A norte, segundo explicou ao PÚBLICO o director do serviço de urgência do Centro Hospitalar São João, João Sá, a afluência na época festiva foi maior que em 2013, ainda que ligeiramente. Em média passam pela urgência do São João 450 doentes por dia, mas o médico explica que um acréscimo representa uma pressão a que os recursos já nem sempre conseguem responder. “Há cada vez menos capacidade de adaptação dos recursos humanos à afluência de doentes”, lamenta João Sá, reforçando a importância de as urgências contarem apenas com profissionais em exclusivo e rejeitando que a solução passe pela “incerteza” dos tarefeiros.

Noutras unidades do país tem havido problema como a falta de camas no Hospital de Gaia e no Hospital de Santo António, refere a Lusa. Também a Unidade Local de Saúde do Alto Minho registou um aumento de doentes em relação a 2013. No Hospital de Beja os números têm estado dentro do previsto, assim como no Algarve. Já em Évora houve um aumento da espera, mas devido aos poucos médicos.

Do lado da Administração Central do Sistema de Saúde (ACSS) ainda não há dados centralizados.
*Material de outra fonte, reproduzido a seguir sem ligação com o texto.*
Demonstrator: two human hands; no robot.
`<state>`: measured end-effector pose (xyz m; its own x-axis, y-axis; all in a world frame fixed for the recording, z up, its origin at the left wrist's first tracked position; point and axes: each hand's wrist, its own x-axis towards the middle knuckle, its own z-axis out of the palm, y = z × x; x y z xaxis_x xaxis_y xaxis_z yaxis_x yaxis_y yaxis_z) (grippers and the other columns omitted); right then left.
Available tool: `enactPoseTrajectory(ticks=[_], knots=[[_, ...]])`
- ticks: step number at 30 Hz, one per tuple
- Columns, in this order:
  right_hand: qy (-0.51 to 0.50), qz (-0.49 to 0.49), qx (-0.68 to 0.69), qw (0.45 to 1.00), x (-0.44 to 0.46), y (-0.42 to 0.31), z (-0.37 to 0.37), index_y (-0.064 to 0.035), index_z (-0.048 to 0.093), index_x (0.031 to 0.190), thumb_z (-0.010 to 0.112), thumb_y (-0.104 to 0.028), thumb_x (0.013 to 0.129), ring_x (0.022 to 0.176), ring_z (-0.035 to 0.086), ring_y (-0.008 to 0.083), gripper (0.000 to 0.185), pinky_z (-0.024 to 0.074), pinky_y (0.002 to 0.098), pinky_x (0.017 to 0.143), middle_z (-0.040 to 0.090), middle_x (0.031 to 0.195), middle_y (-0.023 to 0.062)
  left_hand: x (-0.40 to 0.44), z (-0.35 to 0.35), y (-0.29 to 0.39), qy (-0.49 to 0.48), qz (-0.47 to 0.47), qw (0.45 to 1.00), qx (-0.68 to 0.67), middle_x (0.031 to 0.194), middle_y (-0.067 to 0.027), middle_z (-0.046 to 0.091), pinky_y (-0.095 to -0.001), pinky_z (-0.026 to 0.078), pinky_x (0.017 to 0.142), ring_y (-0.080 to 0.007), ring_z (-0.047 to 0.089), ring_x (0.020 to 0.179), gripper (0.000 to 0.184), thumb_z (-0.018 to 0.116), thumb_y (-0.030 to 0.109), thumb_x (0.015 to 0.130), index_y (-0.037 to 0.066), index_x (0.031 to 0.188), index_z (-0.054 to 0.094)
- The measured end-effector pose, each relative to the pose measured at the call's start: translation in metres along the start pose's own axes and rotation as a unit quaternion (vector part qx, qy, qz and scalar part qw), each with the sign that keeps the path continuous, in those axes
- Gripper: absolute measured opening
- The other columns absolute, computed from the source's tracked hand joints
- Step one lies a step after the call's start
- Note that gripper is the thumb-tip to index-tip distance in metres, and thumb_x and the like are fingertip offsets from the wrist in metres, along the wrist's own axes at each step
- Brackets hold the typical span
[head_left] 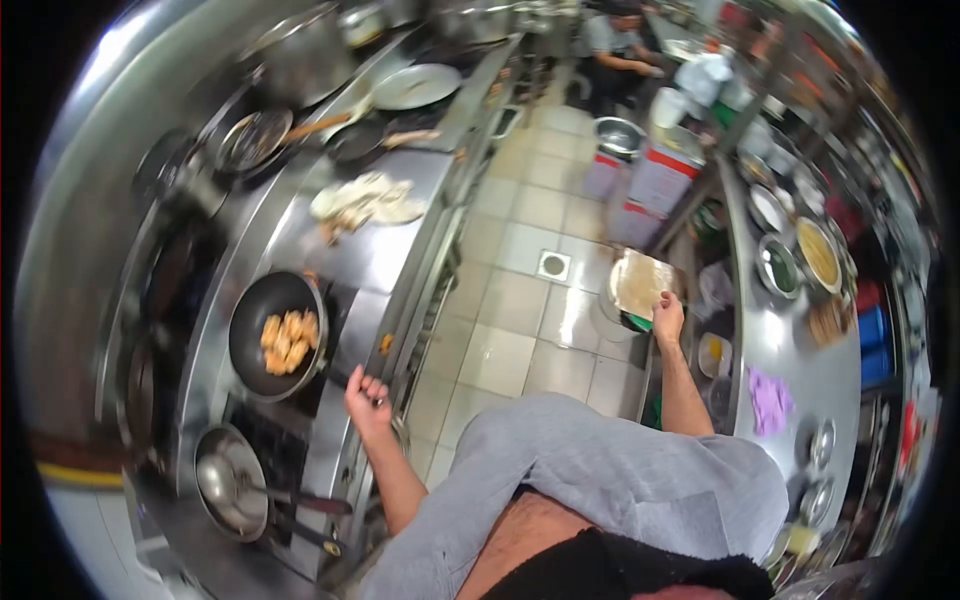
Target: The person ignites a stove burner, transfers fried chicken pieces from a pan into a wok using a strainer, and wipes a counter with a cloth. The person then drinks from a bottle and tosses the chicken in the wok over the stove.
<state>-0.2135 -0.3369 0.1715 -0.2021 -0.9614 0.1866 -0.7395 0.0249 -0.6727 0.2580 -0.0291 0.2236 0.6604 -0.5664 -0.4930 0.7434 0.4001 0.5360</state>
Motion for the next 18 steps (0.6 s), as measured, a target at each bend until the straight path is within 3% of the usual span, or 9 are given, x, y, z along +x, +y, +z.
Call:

No entanto, a ACSS tem destacado “o facto das contratações de médicos, enfermeiros e de outros profissionais terem vindo a aumentar, contrastando com a redução das prestações de serviço”. De acordo com as contas feitas ao PÚBLICO, com o aumento do horário de trabalho de 35 para 40 horas semanais, foi possível conseguir que 1015 médicos trabalhassem mais seis horas nas urgências – o que corresponde a um total nacional de mais 6890 horas por semana. Mas a ACSS reconhece que há impactos que advêm da possibilidade de os médicos poderem pedir dispensa, a partir dos 55, deste tipo de trabalho.